Canary Capital is deepening its focus on niche digital assets with a newly submitted ETF proposal tied to MOG Coin, a TikTok-era memecoin centered around the “Mog” cat meme.
The firm filed paperwork on Wednesday for the Canary MOG ETF, which would give investors direct exposure to MOG held within the trust, minus operational costs.
Despite its cultural footprint, MOG remains a small-cap token. It ranks 339th by market value at around $170 million and is issued on Ethereum. In its filing, Canary describes MOG not only as a memecoin but also as a “cultural statement,” reflecting a community that treats the asset as part collectible and part expression of online identity.
The token’s performance tells a different story. MOG has fallen 78% over the past year as the broader memecoin landscape continues to retreat from the exuberance of 2024.
The filing aligns with Canary’s broader strategy to build out a long-tail suite of crypto ETFs. The firm recently introduced products tied to Litecoin and HBAR and is set to debut a spot XRP ETF on Thursday.
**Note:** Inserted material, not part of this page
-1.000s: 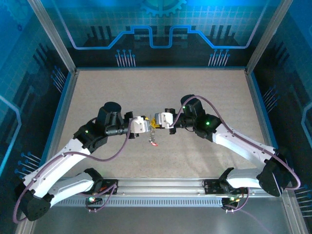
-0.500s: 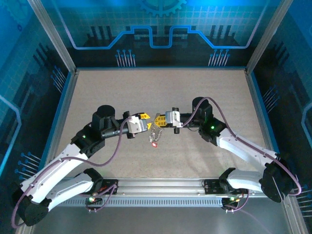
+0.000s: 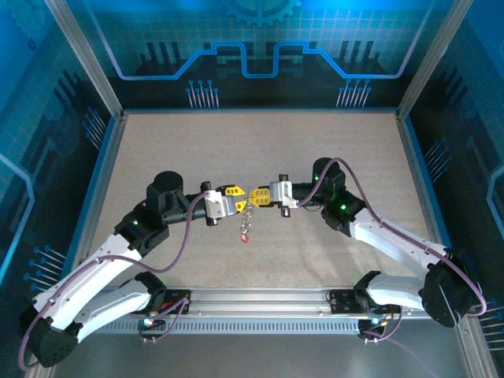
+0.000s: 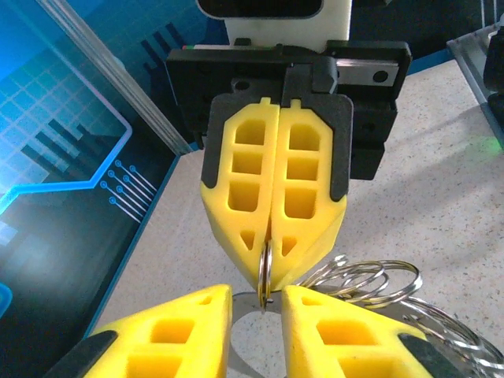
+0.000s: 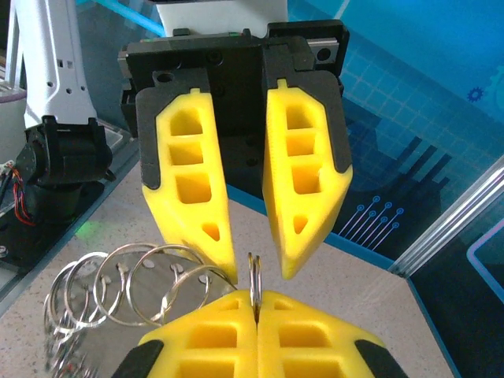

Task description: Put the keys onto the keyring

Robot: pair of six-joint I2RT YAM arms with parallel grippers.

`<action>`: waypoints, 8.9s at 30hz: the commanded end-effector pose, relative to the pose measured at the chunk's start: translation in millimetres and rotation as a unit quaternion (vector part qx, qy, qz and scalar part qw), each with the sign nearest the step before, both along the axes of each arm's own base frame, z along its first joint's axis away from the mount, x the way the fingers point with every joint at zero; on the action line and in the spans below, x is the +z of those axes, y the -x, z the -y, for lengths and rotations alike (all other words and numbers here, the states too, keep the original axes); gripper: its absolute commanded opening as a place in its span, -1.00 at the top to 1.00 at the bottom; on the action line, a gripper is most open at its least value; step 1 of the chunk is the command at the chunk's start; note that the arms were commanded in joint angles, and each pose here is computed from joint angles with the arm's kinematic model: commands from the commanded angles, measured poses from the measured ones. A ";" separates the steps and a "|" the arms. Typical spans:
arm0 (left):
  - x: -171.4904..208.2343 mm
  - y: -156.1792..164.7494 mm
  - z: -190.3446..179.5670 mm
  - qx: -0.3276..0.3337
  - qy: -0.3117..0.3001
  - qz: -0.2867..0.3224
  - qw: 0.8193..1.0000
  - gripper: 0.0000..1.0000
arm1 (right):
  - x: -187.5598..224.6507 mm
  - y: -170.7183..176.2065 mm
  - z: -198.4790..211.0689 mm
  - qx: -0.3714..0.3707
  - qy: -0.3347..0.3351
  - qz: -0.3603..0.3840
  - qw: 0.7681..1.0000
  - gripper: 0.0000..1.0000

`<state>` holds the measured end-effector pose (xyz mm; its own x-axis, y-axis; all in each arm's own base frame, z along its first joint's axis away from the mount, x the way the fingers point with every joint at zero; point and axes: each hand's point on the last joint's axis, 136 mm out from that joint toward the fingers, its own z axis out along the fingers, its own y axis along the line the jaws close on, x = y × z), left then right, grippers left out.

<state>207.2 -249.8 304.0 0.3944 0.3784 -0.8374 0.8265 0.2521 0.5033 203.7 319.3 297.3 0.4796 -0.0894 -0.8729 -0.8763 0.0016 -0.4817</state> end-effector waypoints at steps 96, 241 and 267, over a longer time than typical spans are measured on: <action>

Updated SEC procedures—introduced during the ongoing government shutdown—allow new ETF listings to move forward without direct agency sign-off.
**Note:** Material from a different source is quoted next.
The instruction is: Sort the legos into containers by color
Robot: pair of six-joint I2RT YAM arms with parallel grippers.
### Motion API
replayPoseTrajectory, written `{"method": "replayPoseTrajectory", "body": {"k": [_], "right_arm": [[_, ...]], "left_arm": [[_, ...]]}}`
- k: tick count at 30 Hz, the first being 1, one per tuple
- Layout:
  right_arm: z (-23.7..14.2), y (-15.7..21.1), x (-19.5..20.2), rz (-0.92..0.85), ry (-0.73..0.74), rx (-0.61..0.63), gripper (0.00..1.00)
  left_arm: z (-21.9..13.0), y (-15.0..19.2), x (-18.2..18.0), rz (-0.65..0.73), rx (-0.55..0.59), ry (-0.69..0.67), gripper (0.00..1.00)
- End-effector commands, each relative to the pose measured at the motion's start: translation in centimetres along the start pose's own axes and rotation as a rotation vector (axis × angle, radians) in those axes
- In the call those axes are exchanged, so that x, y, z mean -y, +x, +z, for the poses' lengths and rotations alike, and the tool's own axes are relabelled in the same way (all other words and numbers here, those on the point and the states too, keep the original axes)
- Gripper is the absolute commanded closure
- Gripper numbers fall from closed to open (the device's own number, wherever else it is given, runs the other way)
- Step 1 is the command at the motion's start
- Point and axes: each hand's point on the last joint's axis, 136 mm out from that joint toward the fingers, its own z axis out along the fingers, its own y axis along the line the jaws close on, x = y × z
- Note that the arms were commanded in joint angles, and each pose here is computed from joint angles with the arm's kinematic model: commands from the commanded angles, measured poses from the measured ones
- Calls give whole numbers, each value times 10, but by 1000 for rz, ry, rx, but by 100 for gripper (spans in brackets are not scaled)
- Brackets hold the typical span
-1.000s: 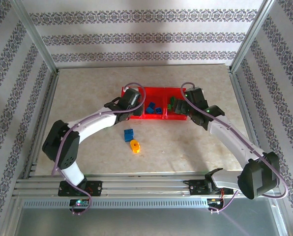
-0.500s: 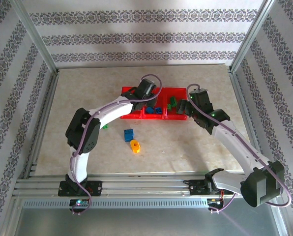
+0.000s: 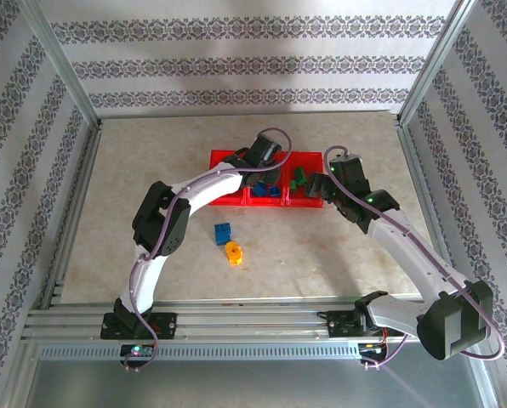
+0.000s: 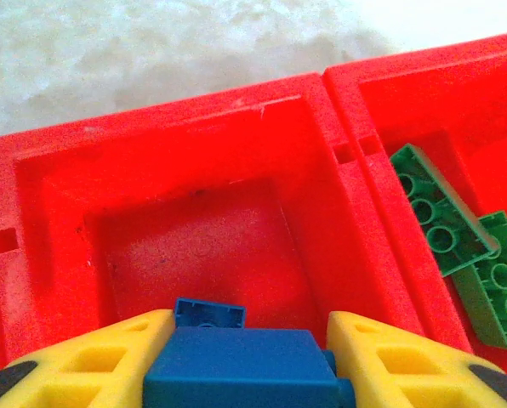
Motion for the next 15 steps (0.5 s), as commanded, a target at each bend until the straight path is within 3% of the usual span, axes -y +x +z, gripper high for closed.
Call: {"method": "replayPoseTrajectory", "body": {"k": [1, 15], "right_arm": [[-2, -2, 3, 35, -9, 15, 5], [-2, -1, 1, 30, -19, 9, 5]], "left_arm": [[4, 4, 10, 46, -32, 4, 55], [-8, -5, 15, 49, 0, -1, 41]]}}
Regulatory momentum has also accelerated under President Donald Trump, whose appointment of crypto-friendly Paul Atkins to lead the SEC has opened the door to specialized digital asset ETFs that previously struggled to gain approval.
If approved, the MOG ETF would add to the growing wave of narrowly focused crypto investment vehicles, wrapping a niche meme token in a regulated structure now favored by retail brokerages and wealth-management platforms.
Whether the product attracts meaningful demand remains unclear, but the filing signals that issuers believe meme-driven assets still hold enough cultural relevance to justify a dedicated ETF.